2. While surveying the facility with the physical plant director the inspector observed relocatable power taps in violation of the standard located in the following patient care areas:
2a) Room A328C (admissions)
2b) Room A344 (patient exam room)
Relocatable power taps must be used in accordance with their listing and electrical installations must be in accordance with NFPA 99 Standard for Healthcare Facilities and NFPA 70 National Electrical Code. The installation of relocatable power taps in patient care areas is prohibited according the following:
UL White Book (2009 Edition):Page 402 "Relocatable Power Taps XBYS":
"Relocatable power taps are not intended to be permanently secured to
building structures, tables, work benches or similar structures, nor are they
intended to be used as a substitute for fixed wiring.

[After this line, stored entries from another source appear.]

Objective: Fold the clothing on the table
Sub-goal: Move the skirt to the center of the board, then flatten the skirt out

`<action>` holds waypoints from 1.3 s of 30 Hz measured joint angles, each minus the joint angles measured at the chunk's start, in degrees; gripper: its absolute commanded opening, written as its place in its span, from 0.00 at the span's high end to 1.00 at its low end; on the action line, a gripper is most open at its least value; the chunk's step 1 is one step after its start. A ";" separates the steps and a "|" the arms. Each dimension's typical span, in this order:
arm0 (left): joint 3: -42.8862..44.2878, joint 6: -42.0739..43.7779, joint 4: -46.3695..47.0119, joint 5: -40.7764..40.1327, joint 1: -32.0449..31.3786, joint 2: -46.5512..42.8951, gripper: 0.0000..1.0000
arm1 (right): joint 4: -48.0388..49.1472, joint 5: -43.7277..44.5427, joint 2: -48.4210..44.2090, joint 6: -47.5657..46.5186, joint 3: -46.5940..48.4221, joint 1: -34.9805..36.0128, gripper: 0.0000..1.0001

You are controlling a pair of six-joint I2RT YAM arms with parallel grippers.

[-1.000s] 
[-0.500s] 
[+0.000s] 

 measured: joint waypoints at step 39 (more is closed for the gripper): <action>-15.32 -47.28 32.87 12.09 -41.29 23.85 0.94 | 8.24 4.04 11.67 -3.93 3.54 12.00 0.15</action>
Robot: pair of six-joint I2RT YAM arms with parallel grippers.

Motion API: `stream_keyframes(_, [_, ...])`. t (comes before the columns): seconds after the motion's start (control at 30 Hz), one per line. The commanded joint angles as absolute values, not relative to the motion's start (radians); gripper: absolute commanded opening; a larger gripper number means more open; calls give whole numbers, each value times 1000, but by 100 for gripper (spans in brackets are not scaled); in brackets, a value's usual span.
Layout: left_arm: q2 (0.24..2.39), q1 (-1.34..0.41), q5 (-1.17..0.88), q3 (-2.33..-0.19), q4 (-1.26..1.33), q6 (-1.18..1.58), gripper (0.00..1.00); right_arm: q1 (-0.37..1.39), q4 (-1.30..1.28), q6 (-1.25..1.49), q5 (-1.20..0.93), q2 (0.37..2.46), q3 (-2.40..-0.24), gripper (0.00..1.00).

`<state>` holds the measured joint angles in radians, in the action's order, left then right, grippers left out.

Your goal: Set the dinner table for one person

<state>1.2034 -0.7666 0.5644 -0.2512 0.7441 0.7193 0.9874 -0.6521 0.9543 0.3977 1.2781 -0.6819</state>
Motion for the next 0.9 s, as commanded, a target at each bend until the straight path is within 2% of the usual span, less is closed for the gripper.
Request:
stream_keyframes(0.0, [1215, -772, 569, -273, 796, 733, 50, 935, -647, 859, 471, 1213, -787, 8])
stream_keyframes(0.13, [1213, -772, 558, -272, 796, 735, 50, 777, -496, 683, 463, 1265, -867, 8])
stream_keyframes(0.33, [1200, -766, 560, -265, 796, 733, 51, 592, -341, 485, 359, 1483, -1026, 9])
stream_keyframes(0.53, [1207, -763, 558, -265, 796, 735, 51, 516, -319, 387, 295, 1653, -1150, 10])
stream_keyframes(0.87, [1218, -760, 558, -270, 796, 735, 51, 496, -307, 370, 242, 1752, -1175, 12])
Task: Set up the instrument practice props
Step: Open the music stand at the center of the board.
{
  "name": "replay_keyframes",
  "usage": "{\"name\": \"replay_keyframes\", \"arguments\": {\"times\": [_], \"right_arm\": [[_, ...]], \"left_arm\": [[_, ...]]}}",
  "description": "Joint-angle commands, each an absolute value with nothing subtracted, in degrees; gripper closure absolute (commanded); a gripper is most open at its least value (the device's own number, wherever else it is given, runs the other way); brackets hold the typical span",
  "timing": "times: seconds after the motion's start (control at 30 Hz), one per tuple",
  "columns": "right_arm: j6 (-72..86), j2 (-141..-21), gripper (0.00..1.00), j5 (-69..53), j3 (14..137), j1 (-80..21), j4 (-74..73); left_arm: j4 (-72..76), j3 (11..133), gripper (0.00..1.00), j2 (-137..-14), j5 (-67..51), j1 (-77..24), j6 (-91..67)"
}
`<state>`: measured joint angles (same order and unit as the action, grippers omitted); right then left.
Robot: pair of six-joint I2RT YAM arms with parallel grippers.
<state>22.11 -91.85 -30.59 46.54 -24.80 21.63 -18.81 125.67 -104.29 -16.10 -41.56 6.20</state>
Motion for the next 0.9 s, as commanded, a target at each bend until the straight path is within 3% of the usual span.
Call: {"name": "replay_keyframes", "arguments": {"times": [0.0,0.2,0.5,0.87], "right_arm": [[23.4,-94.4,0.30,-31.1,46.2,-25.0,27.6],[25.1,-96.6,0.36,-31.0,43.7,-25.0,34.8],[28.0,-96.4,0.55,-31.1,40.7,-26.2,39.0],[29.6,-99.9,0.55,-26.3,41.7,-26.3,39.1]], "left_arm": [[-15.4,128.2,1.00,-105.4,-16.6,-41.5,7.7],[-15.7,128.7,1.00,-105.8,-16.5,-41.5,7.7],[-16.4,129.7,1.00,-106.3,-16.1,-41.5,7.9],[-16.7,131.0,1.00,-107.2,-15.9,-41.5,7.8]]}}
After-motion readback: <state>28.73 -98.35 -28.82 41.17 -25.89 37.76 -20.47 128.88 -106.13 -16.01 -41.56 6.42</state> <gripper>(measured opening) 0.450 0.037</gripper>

" Relocatable power taps have not been investigated and are not intended for use with general patient care areas or critical patient care areas of health care facilities as defined in Article 517 of ANSI/NFPA 70, ' 'National Electrical Code.' '
NFPA 70 National Electrical Code: ARTICLE 517 Health Care Facilities:
General
517.1 Scope.
The provisions of this article shall apply to electrical construction and installation criteria in health care facilities that provide services to human beings.